Dataset items:
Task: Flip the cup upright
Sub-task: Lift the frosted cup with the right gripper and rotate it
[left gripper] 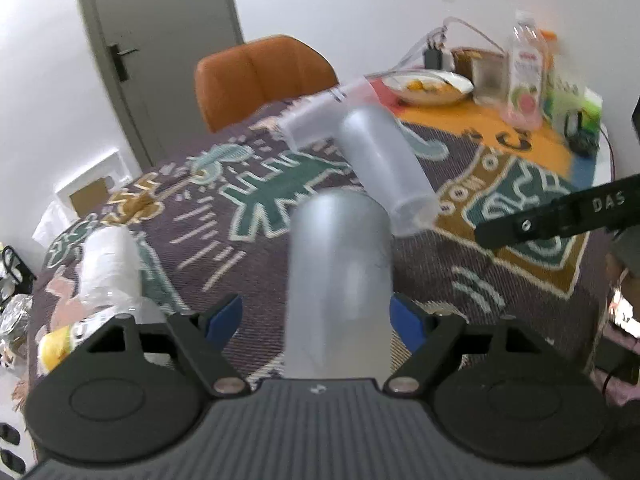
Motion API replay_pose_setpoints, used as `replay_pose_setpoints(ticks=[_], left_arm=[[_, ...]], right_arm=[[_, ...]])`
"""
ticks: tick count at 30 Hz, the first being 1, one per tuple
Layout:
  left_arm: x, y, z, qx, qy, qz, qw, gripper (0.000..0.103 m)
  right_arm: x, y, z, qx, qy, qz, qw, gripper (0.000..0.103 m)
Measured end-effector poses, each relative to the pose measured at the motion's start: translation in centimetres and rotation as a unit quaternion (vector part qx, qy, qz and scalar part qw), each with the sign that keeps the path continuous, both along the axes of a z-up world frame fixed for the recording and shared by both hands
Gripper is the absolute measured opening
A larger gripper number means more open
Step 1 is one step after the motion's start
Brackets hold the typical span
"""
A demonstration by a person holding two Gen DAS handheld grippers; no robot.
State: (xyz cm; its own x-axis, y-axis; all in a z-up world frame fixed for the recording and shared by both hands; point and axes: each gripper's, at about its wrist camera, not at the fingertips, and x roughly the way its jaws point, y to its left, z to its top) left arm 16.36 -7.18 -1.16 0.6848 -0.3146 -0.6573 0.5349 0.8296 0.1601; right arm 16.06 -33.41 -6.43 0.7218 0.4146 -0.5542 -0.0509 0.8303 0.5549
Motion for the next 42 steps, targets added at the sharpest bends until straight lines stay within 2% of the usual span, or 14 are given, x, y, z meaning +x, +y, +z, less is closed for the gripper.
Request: replay_pose_setpoints(ticks=[5, 8, 12, 15, 18, 21, 26, 30, 35, 37, 38, 42], left_arm=[[-0.7, 1.9, 0.9, -0.04, -0.012, 0.041, 0.9983, 0.084], [-1.0, 3.2, 1.0, -0.062, -0.017, 0.073, 0.9952, 0.085], [-1.1, 5.3, 1.3, -0.103, -0.021, 0.123, 0.9868, 0.086], [-1.5, 6.8, 1.3, -0.124, -0.031, 0.155, 0.9796, 0.088], [-2.1, 8.5, 1.2, -0.147, -0.05, 0.193, 0.9687, 0.093], [-2.4, 10.1, 0.8, -0.183, -0.052, 0.237, 0.9525, 0.093], [-3.3, 13.1, 0.1, -0.253, -0.045, 0.304, 0.9172, 0.095], [-3.7, 14.4, -0.7, -0.254, -0.026, 0.338, 0.9061, 0.095], [-4.7, 15.1, -1.2, -0.246, -0.033, 0.364, 0.8978, 0.095], [-4.8, 15.3, -1.4, -0.252, -0.027, 0.363, 0.8965, 0.095], [-5.0, 15.3, -1.5, -0.254, -0.026, 0.363, 0.8963, 0.095], [-5.2, 15.3, -1.6, -0.269, -0.022, 0.355, 0.8954, 0.095]], right_arm=[[1.3, 1.4, 0.4, 0.032, 0.005, 0.022, 0.999, 0.101], [2.1, 2.1, 0.4, 0.055, 0.018, 0.031, 0.998, 0.102], [3.5, 2.6, -0.1, 0.104, 0.046, 0.035, 0.993, 0.103], [4.3, 3.1, -0.2, 0.118, 0.057, 0.036, 0.991, 0.103], [5.3, 3.7, -0.4, 0.138, 0.07, 0.043, 0.987, 0.103], [6.4, 4.2, -0.9, 0.155, 0.087, 0.042, 0.983, 0.103], [7.3, 4.9, -1.6, 0.163, 0.105, 0.041, 0.98, 0.103], [8.2, 5.3, -2.0, 0.16, 0.12, 0.042, 0.979, 0.103], [8.7, 5.4, -2.3, 0.167, 0.114, 0.039, 0.979, 0.103], [8.6, 5.1, -2.4, 0.162, 0.113, 0.032, 0.98, 0.096], [8.5, 5.0, -2.3, 0.149, 0.113, 0.027, 0.982, 0.081], [8.4, 4.1, -2.7, 0.165, 0.109, 0.027, 0.98, 0.075]])
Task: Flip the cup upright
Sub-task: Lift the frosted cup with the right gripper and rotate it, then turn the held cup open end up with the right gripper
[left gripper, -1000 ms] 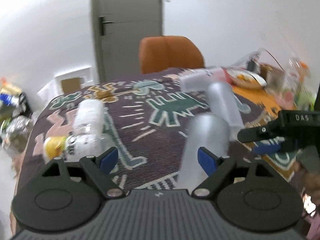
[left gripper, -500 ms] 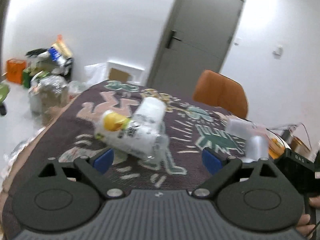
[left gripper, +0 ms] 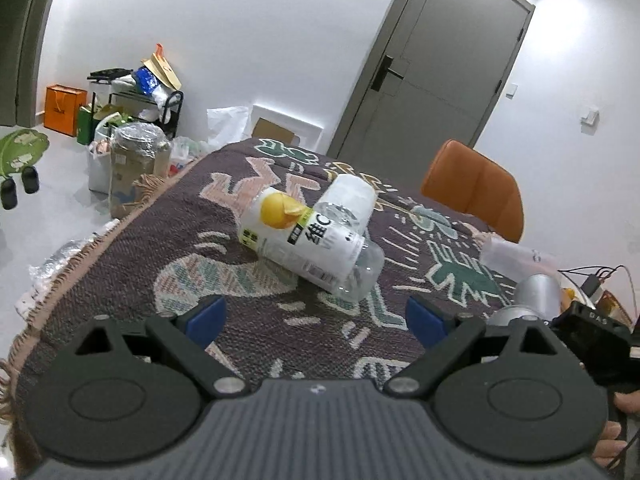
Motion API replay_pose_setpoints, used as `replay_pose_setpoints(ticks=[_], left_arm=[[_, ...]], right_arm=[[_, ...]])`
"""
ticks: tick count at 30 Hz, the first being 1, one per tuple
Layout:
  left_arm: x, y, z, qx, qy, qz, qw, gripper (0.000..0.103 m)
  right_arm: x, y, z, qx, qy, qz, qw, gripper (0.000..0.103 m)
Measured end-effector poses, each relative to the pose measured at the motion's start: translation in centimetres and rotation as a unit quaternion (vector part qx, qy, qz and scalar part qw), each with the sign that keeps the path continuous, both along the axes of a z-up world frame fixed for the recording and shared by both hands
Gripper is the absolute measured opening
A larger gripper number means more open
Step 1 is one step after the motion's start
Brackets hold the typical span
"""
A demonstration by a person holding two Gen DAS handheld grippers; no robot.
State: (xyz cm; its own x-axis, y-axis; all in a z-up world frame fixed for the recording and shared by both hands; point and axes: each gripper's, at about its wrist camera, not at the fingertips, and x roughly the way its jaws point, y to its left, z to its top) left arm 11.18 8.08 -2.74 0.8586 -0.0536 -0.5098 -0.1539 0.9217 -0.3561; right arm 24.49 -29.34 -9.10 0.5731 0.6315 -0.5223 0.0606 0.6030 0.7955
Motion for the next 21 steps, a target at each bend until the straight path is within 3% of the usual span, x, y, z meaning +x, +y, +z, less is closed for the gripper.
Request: replay_pose_setpoints(ticks=[10, 14, 17, 21], left_arm=[[-0.8, -1.0, 0.6, 0.015, -0.016, -0.014, 0.9997, 0.095], [-1.0, -1.0, 0.7, 0.014, -0.019, -0.013, 0.9996, 0.095], [-1.5, -1.0, 0.9, 0.017, -0.027, -0.011, 0.9994, 0.095], [-2.0, -1.0, 1.2, 0.02, -0.036, -0.008, 0.9991, 0.095]], right_arm=[[-1.4, -0.3, 1.7, -0.014, -0.044, 0.001, 0.999, 0.073], [-2.6, 0.1, 3.5, -0.032, -0.091, 0.011, 0.995, 0.073], [-3.9, 0.5, 5.4, -0.074, -0.151, 0.008, 0.986, 0.073], [-6.1, 1.9, 7.8, -0.154, -0.242, 0.013, 0.958, 0.073]])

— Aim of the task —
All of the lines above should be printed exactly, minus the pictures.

— Solution to this problem —
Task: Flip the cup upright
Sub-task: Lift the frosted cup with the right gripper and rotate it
[left gripper] 
Motion API replay_pose_setpoints, used as `replay_pose_setpoints(ticks=[_], left_arm=[[_, ...]], right_arm=[[_, ...]])`
"""
ticks: tick count at 30 Hz, the first being 1, one per tuple
Layout:
  left_arm: x, y, z, qx, qy, qz, qw, gripper (0.000..0.103 m)
  right_arm: x, y, z, qx, qy, qz, qw, gripper (0.000..0.103 m)
Measured end-effector poses, each relative to the pose measured at the motion's start: translation in centimetres and rotation as a unit quaternion (vector part qx, qy, qz and scalar part qw), each with the sign that keeps the path continuous, both along the axes of a z-up world frame fixed for the recording and shared by both hands
Gripper is the absolute measured opening
A larger gripper number means more open
Step 1 is one step after the motion's start
Brackets hold the typical span
"""
A demonstration by a person holding two Gen DAS handheld grippers; no robot.
State: (xyz cm; its own x-axis, y-axis; all in a z-up world frame fixed for the recording and shared by both hands; point and axes: each gripper's, at about its wrist camera, not at the fingertips, and x roughly the way its jaws point, y to its left, z to its top) left arm 16.36 -7.18 -1.16 0.6848 -0.3146 -0.6573 0.5349 0.8296 0.1601; right arm 16.06 -33.41 -6.43 0.7218 0.4146 -0.5542 -0.0509 0.8303 0.5549
Motion for the next 42 steps, targets added at the sharpest bends until straight lines stay within 2% of the usual span, or 14 are given, x, y, z meaning +x, +y, +z, less is closed for the gripper.
Request: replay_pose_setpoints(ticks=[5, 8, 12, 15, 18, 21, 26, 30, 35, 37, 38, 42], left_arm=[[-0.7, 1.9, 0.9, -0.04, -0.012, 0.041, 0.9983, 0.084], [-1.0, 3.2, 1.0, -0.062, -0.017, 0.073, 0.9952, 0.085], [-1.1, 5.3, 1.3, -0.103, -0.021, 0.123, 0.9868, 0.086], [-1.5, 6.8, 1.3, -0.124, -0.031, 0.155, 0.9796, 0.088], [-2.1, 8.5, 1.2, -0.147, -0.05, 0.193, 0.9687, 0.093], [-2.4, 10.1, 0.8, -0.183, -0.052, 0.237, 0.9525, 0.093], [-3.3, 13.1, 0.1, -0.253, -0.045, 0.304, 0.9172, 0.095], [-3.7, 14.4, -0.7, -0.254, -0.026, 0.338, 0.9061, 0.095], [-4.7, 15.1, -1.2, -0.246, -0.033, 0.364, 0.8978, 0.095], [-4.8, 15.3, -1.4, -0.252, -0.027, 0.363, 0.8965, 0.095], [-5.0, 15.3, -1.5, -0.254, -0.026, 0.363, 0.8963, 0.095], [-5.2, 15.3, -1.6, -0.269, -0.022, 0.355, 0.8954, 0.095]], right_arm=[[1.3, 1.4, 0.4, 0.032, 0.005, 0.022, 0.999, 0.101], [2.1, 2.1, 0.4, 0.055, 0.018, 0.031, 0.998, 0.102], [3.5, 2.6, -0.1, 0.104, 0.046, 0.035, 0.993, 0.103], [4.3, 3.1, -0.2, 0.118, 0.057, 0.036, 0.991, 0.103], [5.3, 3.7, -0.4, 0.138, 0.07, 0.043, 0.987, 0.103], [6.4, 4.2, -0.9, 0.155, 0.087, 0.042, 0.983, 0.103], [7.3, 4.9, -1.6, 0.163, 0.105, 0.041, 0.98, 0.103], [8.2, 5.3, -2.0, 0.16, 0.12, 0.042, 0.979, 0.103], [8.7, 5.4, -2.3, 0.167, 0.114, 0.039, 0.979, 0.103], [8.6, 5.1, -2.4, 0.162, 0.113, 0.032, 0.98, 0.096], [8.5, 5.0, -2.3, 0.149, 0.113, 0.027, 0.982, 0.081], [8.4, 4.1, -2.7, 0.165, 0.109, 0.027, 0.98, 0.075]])
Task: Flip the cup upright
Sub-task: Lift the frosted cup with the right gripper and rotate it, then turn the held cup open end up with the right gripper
[left gripper, -1000 ms] 
[left gripper, -500 ms] 
[left gripper, +0 ms] 
Motion API replay_pose_setpoints, used as `replay_pose_setpoints(ticks=[_], left_arm=[[_, ...]], right_arm=[[_, ...]])`
"""
ticks: tick count at 30 Hz, the first being 1, one per tuple
Layout:
  left_arm: x, y, z, qx, qy, qz, qw, gripper (0.000..0.103 m)
  right_arm: x, y, z, qx, qy, qz, qw, gripper (0.000..0.103 m)
Measured end-effector poses, each relative to the pose measured at the motion's start: translation in centimetres and rotation as a unit quaternion (vector part qx, qy, qz and scalar part qw), each with the sign that keeps the path continuous, both along the axes of a z-up world frame fixed for the recording and shared by both hands
Gripper is the absolute measured opening
A larger gripper number means more open
Step 1 is one step after the motion's start
Brackets hold the typical span
"""
A demonstration by a person holding two Gen DAS handheld grippers; no robot.
State: (xyz cm; its own x-axis, y-axis; all in a z-up world frame fixed for the recording and shared by both hands; point and axes: each gripper's, at about its wrist camera, not at the fingertips, and x roughly the way its jaws point, y to its left, z to its top) left arm 11.18 8.08 -2.74 0.8586 -0.0536 -0.5098 -0.1539 0.9217 -0.3561; right arm 24.49 -29.34 -9.10 0.5731 0.6315 -0.5223 0.0606 0.6030 0.7955
Motion for the next 21 steps, a target at each bend until the straight path is within 3% of the usual span, x, y, z meaning +x, +y, +z, less is closed for the gripper.
Request: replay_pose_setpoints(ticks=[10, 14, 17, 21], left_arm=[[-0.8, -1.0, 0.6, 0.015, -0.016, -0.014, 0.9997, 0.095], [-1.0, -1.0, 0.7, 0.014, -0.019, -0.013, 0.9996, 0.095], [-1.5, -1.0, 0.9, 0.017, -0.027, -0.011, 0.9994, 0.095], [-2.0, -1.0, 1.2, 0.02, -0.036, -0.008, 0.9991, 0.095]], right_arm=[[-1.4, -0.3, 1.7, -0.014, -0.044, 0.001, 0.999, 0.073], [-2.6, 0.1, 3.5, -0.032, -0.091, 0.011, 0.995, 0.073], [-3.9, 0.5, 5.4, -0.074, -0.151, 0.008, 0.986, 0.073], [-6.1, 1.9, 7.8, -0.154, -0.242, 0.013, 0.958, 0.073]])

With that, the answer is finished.